Емельян угрюмо опустился на землю и довольно громко прошипел:

— Чёртовы свиньи!

Хохлы пошли в глубь степи тяжелым развалистым шагом, поминутно оглядываясь на нас. Мы сели на землю и, не обращая более на них внимания, стали есть вкусный полубелый хлеб с салом. Емельян громко чавкал, сопел и почему-то старательно избегал моих взглядов.

Вечерело. Вдали над морем родился мрак и плыл над ним, покрывая голубоватой мутью мелкую зыбь. На краю моря поднялась гряда желто-лиловых облаков, окаймленных розовым золотом, и, еще более сгущая мрак, плыла на степь. А в степи, там, далеко-далеко на краю ее, раскинулся громадный пурпуровый веер лучей заката и красил землю и небо так мягко и нежно. Волны бились о берег, море — тут розоватое, там темно-синее — было дивно красиво и мощно.

— Теперь покурим!
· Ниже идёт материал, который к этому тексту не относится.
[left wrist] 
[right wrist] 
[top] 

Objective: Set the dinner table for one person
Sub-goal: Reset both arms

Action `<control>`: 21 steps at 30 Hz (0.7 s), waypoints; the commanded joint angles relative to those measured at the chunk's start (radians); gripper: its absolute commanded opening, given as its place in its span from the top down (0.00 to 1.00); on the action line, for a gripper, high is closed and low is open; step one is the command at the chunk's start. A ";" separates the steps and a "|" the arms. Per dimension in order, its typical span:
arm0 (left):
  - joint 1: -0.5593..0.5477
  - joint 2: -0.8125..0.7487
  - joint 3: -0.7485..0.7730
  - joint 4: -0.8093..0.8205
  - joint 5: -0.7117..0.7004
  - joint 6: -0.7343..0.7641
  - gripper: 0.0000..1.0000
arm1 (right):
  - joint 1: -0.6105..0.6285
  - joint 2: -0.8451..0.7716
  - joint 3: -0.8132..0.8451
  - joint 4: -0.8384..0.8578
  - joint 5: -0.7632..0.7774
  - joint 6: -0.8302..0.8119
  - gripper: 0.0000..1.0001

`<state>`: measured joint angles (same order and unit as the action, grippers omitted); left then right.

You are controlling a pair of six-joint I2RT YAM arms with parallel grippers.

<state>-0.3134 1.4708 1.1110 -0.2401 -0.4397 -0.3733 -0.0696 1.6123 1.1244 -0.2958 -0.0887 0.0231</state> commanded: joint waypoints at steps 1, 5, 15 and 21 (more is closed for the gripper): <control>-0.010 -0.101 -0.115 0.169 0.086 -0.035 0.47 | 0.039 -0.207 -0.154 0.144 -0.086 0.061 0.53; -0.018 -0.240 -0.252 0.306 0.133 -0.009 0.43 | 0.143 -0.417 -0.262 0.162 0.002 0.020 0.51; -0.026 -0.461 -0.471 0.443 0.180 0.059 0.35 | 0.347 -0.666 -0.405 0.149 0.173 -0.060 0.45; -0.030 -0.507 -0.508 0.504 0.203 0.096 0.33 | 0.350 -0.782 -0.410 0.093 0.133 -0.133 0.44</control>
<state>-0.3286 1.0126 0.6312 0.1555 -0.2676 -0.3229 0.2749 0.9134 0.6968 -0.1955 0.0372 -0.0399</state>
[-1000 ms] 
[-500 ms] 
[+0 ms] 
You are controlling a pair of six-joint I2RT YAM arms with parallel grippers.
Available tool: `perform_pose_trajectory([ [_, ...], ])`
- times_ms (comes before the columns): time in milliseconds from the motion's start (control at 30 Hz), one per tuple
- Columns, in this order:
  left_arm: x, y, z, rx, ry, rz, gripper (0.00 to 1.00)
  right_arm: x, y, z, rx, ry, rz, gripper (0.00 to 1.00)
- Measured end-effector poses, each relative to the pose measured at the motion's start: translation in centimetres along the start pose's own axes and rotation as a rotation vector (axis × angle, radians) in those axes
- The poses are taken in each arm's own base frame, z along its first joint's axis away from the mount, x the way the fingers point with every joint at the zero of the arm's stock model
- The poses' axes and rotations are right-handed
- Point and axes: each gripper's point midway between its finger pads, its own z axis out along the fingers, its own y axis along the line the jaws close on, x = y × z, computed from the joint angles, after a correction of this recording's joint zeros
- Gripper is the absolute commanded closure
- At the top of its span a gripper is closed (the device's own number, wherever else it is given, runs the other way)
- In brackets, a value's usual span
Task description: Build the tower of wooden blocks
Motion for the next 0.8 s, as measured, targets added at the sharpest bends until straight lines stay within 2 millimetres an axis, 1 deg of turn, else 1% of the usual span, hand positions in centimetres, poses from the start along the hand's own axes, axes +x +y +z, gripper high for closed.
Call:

Чёрт вас, хохлов, растаскай! — И, покончив с хохлами, Емельян свободно вздохнул. — Мы дальше пойдем или тут заночуем?

Мне было лень идти дальше.

— Заночуем! — решил я.

— Ну и заночуем. — И он растянулся на земле, разглядывая небо.

Емельян курил и поплевывал; я смотрел кругом, наслаждаясь дивной картиной вечера. По степи звучно плыл монотонный плеск волн о берег.

— А клюнуть денежного человека по башке — что ни говори — приятно; особенно ежели умеючи дело обставить, — неожиданно проговорил Емельян.

— Будет тебе болтать, — сказал я.

— Болтать?! Чего тут болтать! Это дело будет сделано, верь моей совести! Сорок семь лет мне, и лет двадцать я над этой операцией голову ломаю. Какая моя жизнь? Собачья жизнь. Нет ни конуры, ни куска, — хуже собачьей! Человек я разве? Нет, брат, не человек, а хуже червя и зверя! Кто может меня понимать? Никто не может! А ежели я знаю, что люди могут хорошо жить, то — почему же мне не жить? Э? Чёрт вас возьми, дьяволы!